Hamlisch, who came from a Jewish family in Vienna, learned to play the piano at an early age and was considered a child prodigy. As a youth he gave concerts in the Town Hall. Then he studied at the Juilliard School of Music. Already at this time he turned to composing. In 1965 he wrote Sunshine, Lollipops and Rainbows for Lesley Gore, a first hit that he was able to repeat in 1967, also for Gore, with California Nights. After hearing him play the piano at a party, Sam Spiegel commissioned him to compose his first film (for The Swimmer, 1966). He then moved to Los Angeles to be closer to the studios. His adaptations of Scott Joplin's ragtime compositions, which he wrote for the 1973 film The Clou, achieved great fame.
He has provided the music for many feature films and television series, as well as the hit Broadway musicals A Chorus Line and They're Playing Our Song. In 1977, Hamlisch also wrote the music for the James Bond film The Spy Who Loved Me (1977). He has also been the conductor and arranger of Barbra Streisand concerts since 1993, for whom he also wrote the number one hit and million-seller The Way We Were in 1973. The cover version by Gladys Knight & the Pips was also successful worldwide.

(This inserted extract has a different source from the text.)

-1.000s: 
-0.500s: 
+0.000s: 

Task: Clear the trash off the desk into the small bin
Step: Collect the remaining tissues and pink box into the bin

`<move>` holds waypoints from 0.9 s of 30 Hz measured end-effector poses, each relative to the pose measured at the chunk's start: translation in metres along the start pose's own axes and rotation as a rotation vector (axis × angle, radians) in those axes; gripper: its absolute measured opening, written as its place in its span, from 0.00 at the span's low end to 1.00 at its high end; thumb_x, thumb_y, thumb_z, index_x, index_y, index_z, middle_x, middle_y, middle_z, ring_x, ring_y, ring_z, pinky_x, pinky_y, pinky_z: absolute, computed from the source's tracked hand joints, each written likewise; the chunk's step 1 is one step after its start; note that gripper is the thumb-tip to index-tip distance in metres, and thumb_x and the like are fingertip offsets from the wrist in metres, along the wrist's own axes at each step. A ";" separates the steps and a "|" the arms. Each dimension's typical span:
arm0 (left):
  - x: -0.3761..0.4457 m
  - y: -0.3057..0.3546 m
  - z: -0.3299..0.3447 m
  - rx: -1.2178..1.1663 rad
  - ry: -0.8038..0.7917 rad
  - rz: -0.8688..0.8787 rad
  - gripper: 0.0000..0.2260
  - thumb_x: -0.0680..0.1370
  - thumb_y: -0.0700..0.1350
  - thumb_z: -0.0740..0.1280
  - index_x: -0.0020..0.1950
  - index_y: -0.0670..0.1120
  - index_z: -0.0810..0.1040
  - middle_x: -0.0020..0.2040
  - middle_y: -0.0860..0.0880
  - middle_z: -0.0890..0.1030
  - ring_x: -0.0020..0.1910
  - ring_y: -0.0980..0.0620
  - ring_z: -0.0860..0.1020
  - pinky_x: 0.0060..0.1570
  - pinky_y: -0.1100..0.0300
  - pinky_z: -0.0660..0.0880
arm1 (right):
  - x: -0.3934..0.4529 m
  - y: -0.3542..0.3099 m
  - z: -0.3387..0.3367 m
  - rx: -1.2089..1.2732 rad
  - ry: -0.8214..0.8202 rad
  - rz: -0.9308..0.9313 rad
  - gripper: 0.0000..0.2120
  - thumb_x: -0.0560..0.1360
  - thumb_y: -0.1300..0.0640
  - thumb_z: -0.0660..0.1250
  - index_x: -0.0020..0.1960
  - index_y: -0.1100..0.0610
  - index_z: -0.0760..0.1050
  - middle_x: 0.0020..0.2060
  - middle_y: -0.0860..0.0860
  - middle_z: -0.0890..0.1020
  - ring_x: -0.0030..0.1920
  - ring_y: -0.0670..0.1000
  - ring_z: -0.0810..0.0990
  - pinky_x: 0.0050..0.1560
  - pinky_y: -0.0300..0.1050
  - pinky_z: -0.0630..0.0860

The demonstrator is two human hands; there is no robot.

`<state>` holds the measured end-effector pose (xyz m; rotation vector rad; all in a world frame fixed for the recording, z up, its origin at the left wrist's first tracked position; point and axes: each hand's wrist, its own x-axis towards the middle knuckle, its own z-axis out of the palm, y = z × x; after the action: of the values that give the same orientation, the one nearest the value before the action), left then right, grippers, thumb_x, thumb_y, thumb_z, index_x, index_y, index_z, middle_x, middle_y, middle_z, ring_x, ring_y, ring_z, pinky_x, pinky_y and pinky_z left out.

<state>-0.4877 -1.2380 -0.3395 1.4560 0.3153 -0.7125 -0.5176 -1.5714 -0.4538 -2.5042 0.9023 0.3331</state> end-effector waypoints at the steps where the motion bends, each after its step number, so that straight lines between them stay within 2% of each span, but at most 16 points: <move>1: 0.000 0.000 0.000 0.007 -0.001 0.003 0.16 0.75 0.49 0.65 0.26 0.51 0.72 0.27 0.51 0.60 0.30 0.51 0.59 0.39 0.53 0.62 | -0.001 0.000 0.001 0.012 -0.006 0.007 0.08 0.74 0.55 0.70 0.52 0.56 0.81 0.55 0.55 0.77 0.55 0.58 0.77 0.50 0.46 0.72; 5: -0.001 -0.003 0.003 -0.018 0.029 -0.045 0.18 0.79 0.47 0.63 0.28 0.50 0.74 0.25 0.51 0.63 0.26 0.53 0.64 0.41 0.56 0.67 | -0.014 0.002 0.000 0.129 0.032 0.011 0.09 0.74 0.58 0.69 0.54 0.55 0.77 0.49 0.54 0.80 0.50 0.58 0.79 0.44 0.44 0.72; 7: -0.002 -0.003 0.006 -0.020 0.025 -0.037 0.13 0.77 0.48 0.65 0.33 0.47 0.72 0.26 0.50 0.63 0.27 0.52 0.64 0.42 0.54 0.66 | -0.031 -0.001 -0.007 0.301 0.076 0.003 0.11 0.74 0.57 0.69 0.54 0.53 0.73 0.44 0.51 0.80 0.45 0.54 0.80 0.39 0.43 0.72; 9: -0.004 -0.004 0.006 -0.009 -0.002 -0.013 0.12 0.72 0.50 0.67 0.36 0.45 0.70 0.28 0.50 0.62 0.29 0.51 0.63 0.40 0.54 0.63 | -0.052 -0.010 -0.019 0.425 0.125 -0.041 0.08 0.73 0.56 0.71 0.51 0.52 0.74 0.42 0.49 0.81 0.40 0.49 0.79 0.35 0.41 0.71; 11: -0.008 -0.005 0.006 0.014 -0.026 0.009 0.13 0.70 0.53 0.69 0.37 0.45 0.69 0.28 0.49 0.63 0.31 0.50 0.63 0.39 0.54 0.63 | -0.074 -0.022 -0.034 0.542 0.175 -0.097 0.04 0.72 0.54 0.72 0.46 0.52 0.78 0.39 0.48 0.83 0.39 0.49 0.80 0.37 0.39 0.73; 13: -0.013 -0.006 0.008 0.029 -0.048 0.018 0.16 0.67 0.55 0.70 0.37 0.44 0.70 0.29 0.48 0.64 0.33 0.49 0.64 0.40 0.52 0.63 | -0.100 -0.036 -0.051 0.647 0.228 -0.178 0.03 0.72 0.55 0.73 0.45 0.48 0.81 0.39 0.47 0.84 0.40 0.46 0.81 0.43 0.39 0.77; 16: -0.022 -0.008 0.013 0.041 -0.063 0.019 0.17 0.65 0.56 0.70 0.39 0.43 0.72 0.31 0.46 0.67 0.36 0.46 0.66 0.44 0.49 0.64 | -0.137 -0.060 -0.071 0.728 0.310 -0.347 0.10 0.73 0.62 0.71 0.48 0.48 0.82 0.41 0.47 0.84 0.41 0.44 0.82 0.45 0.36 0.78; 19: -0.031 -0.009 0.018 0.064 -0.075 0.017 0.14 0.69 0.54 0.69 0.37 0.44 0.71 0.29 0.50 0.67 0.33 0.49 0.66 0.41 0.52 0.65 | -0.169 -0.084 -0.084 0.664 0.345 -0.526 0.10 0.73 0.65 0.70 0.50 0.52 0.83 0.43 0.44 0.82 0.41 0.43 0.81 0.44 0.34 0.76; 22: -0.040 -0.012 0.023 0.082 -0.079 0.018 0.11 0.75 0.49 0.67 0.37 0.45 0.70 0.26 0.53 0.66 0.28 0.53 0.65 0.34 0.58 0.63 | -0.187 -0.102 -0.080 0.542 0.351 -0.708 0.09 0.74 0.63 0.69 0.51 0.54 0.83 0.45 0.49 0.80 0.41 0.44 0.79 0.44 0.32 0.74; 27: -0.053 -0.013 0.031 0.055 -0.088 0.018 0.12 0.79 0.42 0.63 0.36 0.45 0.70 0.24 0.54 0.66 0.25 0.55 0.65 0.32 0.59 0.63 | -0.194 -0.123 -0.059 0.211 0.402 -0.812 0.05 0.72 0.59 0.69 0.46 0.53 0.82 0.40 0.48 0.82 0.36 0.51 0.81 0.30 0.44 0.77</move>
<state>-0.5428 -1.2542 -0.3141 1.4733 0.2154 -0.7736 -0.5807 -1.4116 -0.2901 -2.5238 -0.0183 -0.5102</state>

Hamlisch has been honored with numerous prizes. The year 1974 was outstanding in this respect, when he was awarded Oscars in three different categories. This was followed by seven Oscar nominations over the next few years. He has won an Emmy three times and a Golden Globe Award twice. Most often, he has received the ASCAP Award four times.
Hamlisch died on August 6, 2012 after a short illness at the age of 68.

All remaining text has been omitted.